I'm visiting Summer School on Generative and Transformational Techniques in Software Engineering (GTTSE 2005) and hopefully give a presentation.
Using DSLs on top of Scheme VM
Software development process can benefit of using domain specific languages (DSL) instead of sets of custom libraries for data processing.
* Languages are usually designed better than casual code.
* DSLs provide right abstractions, allowing to write less and express more.
* Popular DSLs are well-documented, tested and have a user base.
For example, if an application extensively works with hierarchical data, it is reasonable to view the data as XML and run powerful XML tools over the XML view. One of such tools is XPath, a language for addressing parts of an XML document.
It is impossible to write an XPath implementation from scratch for each different programming language and each different tree, but developers want to use XPath in different environments. In order to satisfy the needs, the following questions should be answered.
* How to write a reusable DSL implementation?
* How to adapt the implementation for a specific programming language and data structure?
Different approaches are possible. Our work is based on the following ideas.
* Invent a custom programming language for implementing a DSL.
* Use the virtual machine (VM) technology. A DSL implementation should be compiled to a VM, and a host application should execute the compiled code.
* Write an implementation first, and only than develop the best suiting VM for the implementation.
We decided that the programming language Scheme suites best for making a generative XPath implementation. The language is perfect both as a basis for a custom programming language and as a basis for a VM. Moreover, there is no impedance mismatch between the language and the VM.

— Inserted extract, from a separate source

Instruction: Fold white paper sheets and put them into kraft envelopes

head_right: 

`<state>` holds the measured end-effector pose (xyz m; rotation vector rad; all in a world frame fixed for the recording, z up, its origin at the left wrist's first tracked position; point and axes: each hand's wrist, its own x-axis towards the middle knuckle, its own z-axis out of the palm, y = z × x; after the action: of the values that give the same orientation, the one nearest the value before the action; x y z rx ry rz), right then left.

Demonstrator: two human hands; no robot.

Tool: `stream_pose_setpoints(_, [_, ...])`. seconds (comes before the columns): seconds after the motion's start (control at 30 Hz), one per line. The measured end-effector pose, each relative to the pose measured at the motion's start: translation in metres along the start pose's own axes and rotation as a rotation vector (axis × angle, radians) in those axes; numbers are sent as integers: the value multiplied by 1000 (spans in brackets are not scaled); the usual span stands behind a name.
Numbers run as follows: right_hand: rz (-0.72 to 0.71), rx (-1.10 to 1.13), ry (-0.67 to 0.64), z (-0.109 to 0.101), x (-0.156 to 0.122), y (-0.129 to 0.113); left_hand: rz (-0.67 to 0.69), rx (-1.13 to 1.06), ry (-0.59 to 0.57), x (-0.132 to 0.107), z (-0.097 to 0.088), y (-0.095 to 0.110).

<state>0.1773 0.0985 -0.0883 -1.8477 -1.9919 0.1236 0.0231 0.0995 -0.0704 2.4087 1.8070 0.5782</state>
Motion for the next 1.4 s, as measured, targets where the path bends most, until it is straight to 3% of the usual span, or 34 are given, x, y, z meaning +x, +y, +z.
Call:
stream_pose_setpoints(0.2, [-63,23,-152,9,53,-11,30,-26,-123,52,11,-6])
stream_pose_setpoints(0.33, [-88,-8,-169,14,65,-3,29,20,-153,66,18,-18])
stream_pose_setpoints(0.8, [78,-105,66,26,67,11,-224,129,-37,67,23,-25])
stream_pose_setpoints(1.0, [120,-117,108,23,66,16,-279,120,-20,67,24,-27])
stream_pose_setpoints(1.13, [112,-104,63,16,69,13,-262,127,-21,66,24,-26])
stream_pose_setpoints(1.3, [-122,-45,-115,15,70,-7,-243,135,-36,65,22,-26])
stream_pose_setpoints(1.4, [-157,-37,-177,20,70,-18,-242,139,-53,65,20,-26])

The following topics can be highlighted:
* embedding Scheme VM,
* preprocessing by compiling Scheme VM code to a host platform,
* transforming to Scheme VM source code.
Embedding is used when a DSL is required at runtime. There is a number of Scheme implementations which are ready for embedding, but before using them as VM the following issues should be solved.
* Mapping between data in the host platform and data in Scheme VM.
* Minimization of overhead in the mapping.
* Garbage collection.
According to our experience, mapping is the most complex task. When mapping from the host platform to Scheme VM, the complexity is a big number of different memory structures. The complexity of the reverse mapping is a flexibility of Scheme S-expressions which might not map correctly due to structural errors.
Another challenge is avoiding mapping data which is not used. For example, it's unreasonable to map a whole big hierarchical structure when only top-level nodes are used. To avoid excessive work, mapping should be lazy and instantiate values on demand.
Finally, garbage collection and live time of values should be considered. There is no a general advice. Each case should be handled personally.
We have developed two test cases that demonstrate embedding of Scheme VM.
* Python abstract syntax trees (AST) as XML. This is an example of developing a custom Scheme implementation from scratch.
* XPath over the file system. This is an example of adding a DSL (XPath) to a legacy application (GNU utility find). A modified version of Guile is used as Scheme VM.
Scheme VM can be hidden in a preprocessor if a DSL is not required at runtime. For example, developers can use XPath queries in C code. A preprocessor can extract all XPath strings, compile them to Scheme VM, then compile Scheme VM to C and replace original XPath expressions by the corresponding C code fragments.
Compiling a DSL to Scheme source code and rewriting the result is an important possibility. For example, Scheme code for an XPath statement can be considered as an execution plan. Using automatic rewriting or manual tuning, it is possible to trace or optimize execution of the XPath statement.
Static compiling and code rewriting are subjects for the future research. We are also interested in a generative Scheme implementation which is adaptable to different environments.